### WHAT YOU WILL DO
Scan the records below, and wherever a line has the word "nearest", pull it out.

========

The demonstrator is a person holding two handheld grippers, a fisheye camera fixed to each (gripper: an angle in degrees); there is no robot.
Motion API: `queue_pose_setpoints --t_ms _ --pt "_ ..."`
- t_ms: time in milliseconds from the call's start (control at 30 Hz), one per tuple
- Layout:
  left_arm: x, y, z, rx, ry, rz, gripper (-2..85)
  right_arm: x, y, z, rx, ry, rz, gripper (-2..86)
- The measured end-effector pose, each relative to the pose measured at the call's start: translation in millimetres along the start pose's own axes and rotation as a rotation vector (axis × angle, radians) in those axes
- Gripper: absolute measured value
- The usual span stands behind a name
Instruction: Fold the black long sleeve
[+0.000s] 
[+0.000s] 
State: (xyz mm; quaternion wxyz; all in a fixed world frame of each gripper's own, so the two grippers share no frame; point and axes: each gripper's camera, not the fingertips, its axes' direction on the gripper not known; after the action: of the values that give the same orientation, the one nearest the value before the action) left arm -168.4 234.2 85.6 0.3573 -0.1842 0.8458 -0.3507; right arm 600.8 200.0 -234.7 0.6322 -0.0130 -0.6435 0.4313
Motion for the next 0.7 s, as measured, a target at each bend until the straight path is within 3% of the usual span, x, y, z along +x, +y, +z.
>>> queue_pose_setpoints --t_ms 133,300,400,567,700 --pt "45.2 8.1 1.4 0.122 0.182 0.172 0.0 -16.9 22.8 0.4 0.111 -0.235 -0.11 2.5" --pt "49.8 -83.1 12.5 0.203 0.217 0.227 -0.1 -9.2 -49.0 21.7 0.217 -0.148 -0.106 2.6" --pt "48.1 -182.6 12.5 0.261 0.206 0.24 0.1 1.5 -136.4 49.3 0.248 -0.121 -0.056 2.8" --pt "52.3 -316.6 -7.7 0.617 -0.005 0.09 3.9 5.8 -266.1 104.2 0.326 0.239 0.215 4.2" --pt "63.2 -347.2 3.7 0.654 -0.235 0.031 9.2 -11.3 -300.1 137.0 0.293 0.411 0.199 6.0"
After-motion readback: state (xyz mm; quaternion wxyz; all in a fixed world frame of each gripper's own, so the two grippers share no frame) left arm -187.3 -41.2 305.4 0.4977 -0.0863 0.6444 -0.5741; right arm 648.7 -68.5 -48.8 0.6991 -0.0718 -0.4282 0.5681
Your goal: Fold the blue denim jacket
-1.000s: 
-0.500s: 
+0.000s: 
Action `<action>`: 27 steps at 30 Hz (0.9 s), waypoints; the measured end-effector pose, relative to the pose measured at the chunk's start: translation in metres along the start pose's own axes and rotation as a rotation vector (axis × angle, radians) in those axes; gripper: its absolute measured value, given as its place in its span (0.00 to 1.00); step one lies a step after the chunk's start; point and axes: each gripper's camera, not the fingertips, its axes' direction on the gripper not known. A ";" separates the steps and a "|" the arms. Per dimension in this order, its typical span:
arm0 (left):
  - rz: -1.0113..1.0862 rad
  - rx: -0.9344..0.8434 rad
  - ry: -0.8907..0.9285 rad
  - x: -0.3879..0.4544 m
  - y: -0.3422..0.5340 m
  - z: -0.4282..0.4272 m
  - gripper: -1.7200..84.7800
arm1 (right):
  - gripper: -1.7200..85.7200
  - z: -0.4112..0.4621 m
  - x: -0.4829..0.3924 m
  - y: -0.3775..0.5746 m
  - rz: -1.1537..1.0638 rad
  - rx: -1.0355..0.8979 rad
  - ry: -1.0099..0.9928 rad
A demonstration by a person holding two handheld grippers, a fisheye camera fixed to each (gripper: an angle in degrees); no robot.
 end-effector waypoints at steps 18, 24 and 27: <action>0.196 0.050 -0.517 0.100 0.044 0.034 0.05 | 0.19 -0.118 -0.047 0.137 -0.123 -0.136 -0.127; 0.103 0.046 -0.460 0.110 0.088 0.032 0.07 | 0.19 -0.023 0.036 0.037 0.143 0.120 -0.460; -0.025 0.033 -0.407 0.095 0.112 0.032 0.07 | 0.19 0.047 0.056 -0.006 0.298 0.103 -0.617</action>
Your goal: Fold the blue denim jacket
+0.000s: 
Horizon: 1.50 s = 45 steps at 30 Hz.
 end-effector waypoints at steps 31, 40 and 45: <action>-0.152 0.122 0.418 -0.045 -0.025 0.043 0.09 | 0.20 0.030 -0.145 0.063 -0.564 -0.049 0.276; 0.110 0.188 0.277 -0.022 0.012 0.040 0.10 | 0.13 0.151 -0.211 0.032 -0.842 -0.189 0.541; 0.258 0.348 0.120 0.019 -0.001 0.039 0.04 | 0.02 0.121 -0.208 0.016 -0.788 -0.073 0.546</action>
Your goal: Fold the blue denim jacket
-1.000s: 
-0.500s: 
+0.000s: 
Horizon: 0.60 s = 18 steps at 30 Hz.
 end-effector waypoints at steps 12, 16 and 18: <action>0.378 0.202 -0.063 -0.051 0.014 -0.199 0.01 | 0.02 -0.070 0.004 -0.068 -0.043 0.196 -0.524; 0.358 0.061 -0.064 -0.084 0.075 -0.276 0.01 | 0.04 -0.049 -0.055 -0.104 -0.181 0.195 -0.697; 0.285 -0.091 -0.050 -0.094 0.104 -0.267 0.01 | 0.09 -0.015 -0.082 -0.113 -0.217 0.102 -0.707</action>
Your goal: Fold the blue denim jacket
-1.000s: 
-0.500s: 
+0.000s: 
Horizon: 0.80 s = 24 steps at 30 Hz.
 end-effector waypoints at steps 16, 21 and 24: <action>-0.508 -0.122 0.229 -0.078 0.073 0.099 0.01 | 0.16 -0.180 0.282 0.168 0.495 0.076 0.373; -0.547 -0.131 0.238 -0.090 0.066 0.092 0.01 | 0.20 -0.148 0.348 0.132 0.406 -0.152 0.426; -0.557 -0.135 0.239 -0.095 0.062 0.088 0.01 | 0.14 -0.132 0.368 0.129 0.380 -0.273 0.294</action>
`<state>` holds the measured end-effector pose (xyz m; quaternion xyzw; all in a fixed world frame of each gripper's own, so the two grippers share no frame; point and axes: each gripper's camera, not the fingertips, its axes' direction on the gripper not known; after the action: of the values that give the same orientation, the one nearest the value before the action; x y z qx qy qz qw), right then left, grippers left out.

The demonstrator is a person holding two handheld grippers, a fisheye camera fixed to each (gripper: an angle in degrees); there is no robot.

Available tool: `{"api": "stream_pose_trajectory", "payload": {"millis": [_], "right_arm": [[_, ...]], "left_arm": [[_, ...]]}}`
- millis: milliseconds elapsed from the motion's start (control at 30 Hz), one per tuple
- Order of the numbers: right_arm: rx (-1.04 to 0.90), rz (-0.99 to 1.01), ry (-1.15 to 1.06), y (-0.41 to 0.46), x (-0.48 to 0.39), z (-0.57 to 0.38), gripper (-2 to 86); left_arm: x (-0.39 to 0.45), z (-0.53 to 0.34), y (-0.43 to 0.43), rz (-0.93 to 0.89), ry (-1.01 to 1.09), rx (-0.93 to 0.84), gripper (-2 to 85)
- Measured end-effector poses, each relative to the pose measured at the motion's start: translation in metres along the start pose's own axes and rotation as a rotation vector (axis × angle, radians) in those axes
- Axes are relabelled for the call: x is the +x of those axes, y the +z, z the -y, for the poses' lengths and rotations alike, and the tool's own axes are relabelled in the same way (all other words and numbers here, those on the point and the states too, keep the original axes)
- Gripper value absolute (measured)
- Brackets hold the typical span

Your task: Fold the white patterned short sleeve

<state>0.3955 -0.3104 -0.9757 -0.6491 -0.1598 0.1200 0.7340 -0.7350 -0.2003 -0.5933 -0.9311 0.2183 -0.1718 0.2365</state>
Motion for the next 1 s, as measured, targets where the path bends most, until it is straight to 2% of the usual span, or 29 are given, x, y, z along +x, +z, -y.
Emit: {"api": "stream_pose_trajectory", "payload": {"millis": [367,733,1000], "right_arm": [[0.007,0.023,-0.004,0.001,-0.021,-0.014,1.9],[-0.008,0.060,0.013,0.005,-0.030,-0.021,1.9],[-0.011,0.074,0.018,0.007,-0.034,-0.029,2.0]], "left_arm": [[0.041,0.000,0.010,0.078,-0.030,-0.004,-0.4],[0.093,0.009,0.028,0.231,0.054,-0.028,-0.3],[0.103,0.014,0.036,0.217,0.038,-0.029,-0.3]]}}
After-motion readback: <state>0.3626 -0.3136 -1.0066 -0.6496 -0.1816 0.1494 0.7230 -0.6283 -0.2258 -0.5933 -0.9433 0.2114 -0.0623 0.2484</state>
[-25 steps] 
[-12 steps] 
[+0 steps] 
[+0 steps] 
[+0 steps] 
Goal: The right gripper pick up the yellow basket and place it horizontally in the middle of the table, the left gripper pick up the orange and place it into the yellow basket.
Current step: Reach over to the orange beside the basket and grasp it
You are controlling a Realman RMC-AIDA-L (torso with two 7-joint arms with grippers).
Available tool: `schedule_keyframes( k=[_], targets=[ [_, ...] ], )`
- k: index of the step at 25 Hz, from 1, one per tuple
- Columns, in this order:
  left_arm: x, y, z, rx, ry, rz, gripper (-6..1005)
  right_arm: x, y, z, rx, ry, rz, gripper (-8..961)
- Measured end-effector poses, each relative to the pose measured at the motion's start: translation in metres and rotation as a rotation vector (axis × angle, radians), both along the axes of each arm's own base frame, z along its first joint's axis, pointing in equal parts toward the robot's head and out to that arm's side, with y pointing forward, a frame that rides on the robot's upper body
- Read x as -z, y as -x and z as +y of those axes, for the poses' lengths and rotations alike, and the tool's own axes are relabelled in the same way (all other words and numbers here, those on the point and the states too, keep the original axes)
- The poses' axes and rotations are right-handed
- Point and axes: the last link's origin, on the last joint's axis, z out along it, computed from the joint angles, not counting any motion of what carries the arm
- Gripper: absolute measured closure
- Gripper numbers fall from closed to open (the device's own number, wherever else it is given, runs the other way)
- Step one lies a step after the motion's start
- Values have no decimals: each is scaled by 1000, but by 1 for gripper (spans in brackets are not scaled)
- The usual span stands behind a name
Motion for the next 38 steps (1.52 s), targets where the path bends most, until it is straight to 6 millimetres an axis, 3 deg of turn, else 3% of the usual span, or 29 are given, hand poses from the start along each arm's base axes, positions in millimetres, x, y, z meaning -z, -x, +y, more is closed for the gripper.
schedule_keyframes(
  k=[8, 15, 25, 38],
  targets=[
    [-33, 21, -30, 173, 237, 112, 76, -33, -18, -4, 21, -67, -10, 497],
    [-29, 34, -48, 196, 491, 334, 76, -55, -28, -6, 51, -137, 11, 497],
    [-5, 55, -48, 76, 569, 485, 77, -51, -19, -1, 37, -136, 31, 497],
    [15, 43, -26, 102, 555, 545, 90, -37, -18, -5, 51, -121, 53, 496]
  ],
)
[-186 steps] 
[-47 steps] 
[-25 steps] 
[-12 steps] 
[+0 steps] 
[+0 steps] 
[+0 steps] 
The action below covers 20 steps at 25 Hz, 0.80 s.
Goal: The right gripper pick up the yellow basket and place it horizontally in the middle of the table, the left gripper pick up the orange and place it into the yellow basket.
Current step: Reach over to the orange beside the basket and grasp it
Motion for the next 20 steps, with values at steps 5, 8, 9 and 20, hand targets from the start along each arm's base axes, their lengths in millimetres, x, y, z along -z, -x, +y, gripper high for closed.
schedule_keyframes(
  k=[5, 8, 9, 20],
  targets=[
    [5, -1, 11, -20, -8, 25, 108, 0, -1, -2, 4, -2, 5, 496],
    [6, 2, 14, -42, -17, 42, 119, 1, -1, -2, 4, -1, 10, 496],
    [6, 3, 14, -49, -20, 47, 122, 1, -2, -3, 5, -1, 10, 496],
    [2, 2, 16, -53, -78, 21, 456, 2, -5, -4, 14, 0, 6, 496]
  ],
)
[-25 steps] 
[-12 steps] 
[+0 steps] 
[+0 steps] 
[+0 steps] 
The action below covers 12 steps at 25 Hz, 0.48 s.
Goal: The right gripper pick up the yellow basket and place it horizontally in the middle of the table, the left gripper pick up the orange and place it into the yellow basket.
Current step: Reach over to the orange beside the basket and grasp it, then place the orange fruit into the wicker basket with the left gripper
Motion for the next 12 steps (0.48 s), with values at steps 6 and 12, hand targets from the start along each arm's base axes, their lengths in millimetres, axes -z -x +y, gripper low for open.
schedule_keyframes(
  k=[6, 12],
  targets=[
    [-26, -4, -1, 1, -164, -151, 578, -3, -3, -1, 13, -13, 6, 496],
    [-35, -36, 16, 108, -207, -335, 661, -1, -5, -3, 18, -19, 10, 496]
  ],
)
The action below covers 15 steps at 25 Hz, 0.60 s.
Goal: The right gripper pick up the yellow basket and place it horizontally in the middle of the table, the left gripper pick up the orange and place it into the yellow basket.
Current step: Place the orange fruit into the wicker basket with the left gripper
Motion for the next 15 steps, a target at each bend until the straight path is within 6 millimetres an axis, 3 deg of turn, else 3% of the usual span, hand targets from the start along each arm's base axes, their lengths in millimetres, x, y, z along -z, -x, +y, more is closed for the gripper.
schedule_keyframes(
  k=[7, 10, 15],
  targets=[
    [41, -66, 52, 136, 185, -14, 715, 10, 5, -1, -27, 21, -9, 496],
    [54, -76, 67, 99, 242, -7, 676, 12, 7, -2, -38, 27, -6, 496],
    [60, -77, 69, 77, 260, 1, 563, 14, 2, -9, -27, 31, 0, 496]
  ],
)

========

### FINAL ANSWER
State: (xyz mm; quaternion wxyz; all in a fixed world frame of each gripper's own, so the two grippers share no frame; point and axes: each gripper's camera, not the fingertips, its axes' direction on the gripper not known; after the action: of the values that give the same orientation, the one nearest the value before the action) left arm -168.4 234.2 85.6 0.3573 -0.1842 0.8458 -0.3507; right arm 600.8 200.0 -234.7 0.6322 -0.0130 -0.6435 0.4313
`<state>` holds the measured end-effector pose (xyz m; quaternion xyzw; all in a fixed world frame of each gripper's own, so the two grippers share no frame; point and axes: each gripper's camera, not the fingertips, its axes' direction on the gripper not known; after the action: of the values that give the same orientation, the one nearest the value before the action; x y z qx qy qz qw), right then left, grippers left out.

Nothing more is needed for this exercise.